DOGON Monumentale barre de fer de 83 cm de long avec crochet à tige centrale (19e siècle, 83 cm)
Cette barre de fer monumentale de 83 cm de long est surmontée d'une tête humanoïde stylisée et de bras levés en forme de trident, complétés par un épais et lourd crochet forgé au centre de la tige verticale. Une couche dense et uniforme d'oxyde de fer brun foncé recouvre l'ensemble de cette composition.
1. Style esthétique et spécificités régionales
Avec ses 83 centimètres, il s'agit d'une pièce de dimensions importantes de la forge rituelle dogon. Le forgeron a créé un axe vertical dominant qui culmine dans le geste classique orans (priant) au sommet. La verticalité pure est toutefois interrompue en son centre par un lourd crochet latéral. Il en résulte une silhouette austère et asymétrique qui allie la supplication spirituelle de l'extrémité humanoïde à l'utilité d'une écharpe physique, créant ainsi un objet d'une grande tension architecturale.

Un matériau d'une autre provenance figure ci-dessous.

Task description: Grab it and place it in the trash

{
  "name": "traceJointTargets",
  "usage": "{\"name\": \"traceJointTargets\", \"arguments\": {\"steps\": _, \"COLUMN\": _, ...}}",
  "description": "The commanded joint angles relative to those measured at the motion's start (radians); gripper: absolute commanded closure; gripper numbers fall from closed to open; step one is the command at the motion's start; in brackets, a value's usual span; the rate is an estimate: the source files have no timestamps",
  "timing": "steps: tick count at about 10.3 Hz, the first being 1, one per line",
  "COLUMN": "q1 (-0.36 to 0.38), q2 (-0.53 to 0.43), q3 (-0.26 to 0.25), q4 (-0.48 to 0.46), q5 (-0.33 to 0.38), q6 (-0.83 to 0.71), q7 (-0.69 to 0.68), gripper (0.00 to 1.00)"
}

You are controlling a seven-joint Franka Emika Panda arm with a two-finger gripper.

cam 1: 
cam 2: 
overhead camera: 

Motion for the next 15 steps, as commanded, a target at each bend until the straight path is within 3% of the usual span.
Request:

2. Fonction rituelle et écharpe spirituelle
En raison de ses dimensions et de la quantité de fer nécessaire à son forgeage, ce bâton est traditionnellement associé à un hogon (chef religieux suprême). Le crochet au milieu de la hampe est décrit comme un piège fonctionnel dans le domaine spirituel. Tandis que la figure supérieure implore les cieux de la bénir, le crochet inférieur sert de défense et vise à intercepter la sorcellerie malveillante, les malédictions ou les esprits de la brousse avant qu'ils ne puissent atteindre la terre et infecter la communauté.
3. Patine physique et indices d'ancienneté
La patine de ce bâton présente des caractéristiques notables. La partie inférieure - probablement celle qui a été enfoncée dans l'autel ou dans la terre - présente une croûte de terre plus dense et granuleuse. La tige supérieure, la tête et le crochet présentent une oxydation atmosphérique plus lisse, de couleur brun foncé. Ce schéma d'altération, composé de deux zones sur une telle surface, est cohérent avec un processus d'oxydation naturelle. Il suggère une installation prolongée et stationnaire dans un sanctuaire dogon en plein air.
Résumé
Avec sa hauteur de 83 cm, ce bâton domine l'espace et intègre un piège de défense spirituelle dans une prière anthropomorphique ascendante. Sa patine à deux niveaux est compatible avec une installation prolongée au sein d'un sanctuaire hogon, s'inscrivant dans un ensemble stylistique attribué au XIXe siècle.
Documentation: collection René Salanon, fiche Künzi disponible; publié dans "DOGON".